— TASK PROMPT —
Transcribe exactly the line that contains "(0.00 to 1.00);" and every line below it in the listing, through the last, and no other lines.

— AVAILABLE DATA —
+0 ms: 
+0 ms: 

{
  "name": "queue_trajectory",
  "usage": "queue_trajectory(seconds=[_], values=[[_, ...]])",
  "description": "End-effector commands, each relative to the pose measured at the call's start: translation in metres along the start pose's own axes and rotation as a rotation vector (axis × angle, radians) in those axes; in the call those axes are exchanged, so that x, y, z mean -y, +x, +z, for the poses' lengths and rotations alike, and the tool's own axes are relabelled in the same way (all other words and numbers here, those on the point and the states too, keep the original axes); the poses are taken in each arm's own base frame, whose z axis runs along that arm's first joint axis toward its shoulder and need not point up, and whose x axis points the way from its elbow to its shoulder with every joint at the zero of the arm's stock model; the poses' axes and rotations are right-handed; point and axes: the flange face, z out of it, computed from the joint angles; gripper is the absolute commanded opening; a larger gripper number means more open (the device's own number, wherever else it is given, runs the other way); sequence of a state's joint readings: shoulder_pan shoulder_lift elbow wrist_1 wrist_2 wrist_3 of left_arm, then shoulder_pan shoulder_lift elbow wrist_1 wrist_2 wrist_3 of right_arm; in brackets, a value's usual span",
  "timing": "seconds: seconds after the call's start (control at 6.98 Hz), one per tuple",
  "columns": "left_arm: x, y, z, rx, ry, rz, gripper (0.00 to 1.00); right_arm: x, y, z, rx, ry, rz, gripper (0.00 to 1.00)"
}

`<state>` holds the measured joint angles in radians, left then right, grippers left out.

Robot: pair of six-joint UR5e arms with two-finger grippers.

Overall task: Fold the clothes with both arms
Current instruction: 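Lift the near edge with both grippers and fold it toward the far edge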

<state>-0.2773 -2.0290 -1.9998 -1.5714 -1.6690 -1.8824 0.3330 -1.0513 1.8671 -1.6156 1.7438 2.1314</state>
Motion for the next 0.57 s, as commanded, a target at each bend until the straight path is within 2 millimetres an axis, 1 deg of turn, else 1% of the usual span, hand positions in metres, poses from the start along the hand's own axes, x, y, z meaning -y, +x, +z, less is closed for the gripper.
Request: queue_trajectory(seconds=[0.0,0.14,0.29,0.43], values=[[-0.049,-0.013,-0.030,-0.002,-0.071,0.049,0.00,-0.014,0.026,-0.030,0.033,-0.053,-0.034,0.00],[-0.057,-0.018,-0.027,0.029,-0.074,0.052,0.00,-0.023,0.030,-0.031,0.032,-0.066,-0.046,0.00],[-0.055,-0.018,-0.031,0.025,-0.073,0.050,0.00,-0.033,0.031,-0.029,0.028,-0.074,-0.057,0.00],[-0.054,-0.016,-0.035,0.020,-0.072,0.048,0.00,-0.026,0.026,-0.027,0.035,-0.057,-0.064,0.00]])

— RESPONSE —
  "columns": "left_arm: x, y, z, rx, ry, rz, gripper (0.00 to 1.00); right_arm: x, y, z, rx, ry, rz, gripper (0.00 to 1.00)"
}

`<state>` holds the measured joint angles in radians, left then right, grippers left out.

Robot: pair of six-joint UR5e arms with two-finger grippers.

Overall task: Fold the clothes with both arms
Current instruction: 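Lift the near edge with both grippers and fold it toward the far edge
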
<state>-0.2773 -2.0290 -1.9998 -1.5714 -1.6690 -1.8824 0.3330 -1.0513 1.8671 -1.6156 1.7438 2.1314</state>
Motion for the next 0.57 s, as commanded, a target at each bend until the straight path is within 2 millimetres an axis, 1 deg of turn, else 1% of the usual span, hand positions in metres, poses from the start along the hand's own axes, x, y, z meaning -y, +x, +z, less is closed for the gripper.
Request: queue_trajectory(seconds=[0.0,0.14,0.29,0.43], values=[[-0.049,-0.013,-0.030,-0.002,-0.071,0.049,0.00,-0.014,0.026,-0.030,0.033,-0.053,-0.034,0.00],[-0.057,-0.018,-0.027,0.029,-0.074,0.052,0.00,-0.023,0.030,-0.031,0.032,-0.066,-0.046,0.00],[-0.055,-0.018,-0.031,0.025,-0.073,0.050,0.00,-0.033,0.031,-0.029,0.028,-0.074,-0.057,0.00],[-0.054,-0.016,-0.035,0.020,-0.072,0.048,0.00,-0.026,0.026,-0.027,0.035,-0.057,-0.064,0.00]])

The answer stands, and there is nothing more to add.